Google Maps Business Scraper

Production-grade Python scraper — extracts thousands of B2B leads from Google Maps and enriches each one with email, phone, and website contact data from the business's own website. Outputs a clean, deduplicated Excel file ready for outreach campaigns.

⚠️ Not a review or rating scraper. This tool extracts business contact data — email, phone, website, postcode — from Google Maps search results for B2B lead generation. If you need Google reviews, star ratings, or Q&A data, this is the wrong repo.
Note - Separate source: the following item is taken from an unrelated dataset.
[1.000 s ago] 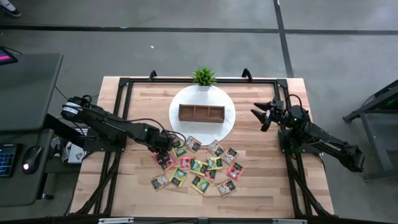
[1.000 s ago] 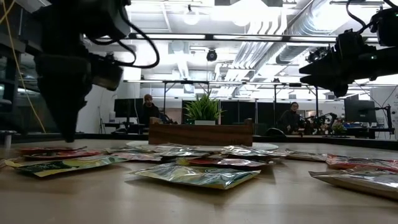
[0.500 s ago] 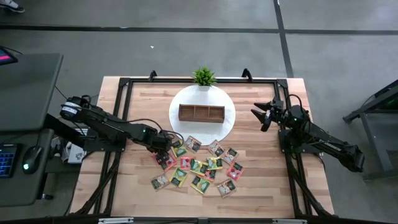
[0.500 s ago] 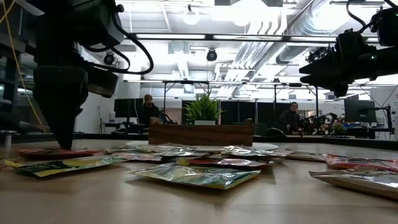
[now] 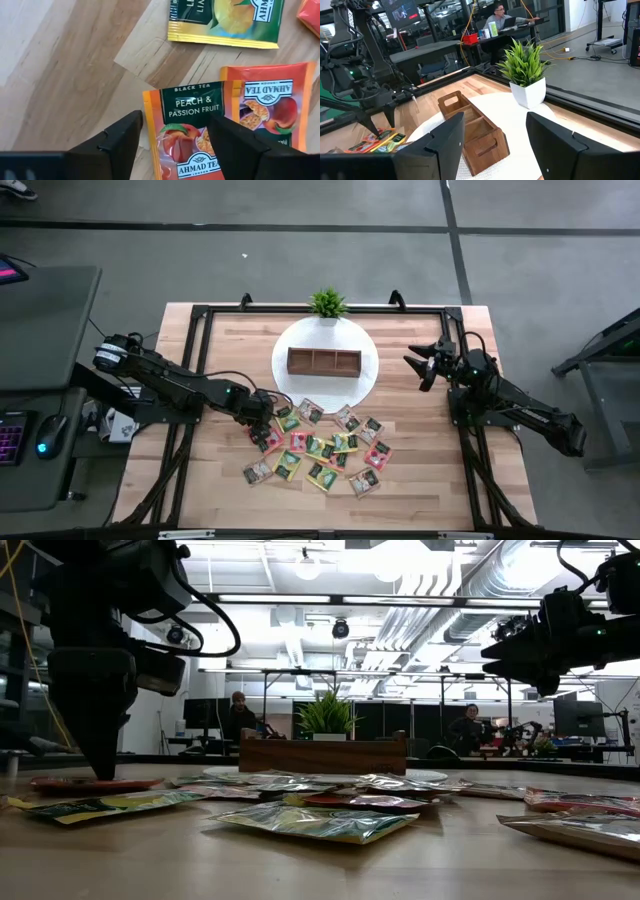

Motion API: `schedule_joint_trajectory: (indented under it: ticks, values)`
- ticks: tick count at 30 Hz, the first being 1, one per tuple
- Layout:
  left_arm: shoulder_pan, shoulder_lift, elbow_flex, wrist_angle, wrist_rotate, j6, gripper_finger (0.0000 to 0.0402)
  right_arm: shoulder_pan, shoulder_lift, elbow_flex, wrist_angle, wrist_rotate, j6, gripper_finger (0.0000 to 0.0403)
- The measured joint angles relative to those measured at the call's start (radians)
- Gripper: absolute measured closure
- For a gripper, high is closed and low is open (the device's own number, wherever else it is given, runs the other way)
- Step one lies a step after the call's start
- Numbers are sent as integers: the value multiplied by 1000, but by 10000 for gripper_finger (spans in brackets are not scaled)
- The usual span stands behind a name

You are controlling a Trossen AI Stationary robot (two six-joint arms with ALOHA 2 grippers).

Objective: Pick & Place Tea
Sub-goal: Put the orange tea bag into the left section of the wooden organizer

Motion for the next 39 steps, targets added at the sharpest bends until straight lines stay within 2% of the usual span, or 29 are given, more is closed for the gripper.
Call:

Found this useful? A ⭐ on GitHub helps other developers find it.

Preview

Terminal — live progress	Excel Output

What It Does

Scrapes Google Maps for any search query in any city — property managers, dentists, solicitors, restaurants, accountants — anything with a Google Maps presence.
Enriches each result by visiting the business's own website to extract email addresses and phone numbers using a hybrid HTTP + Playwright pipeline.
Deduplicates across multiple runs using Name + Address as the composite key.
Saves to Excel — a styled Data sheet plus a Summary sheet with coverage statistics.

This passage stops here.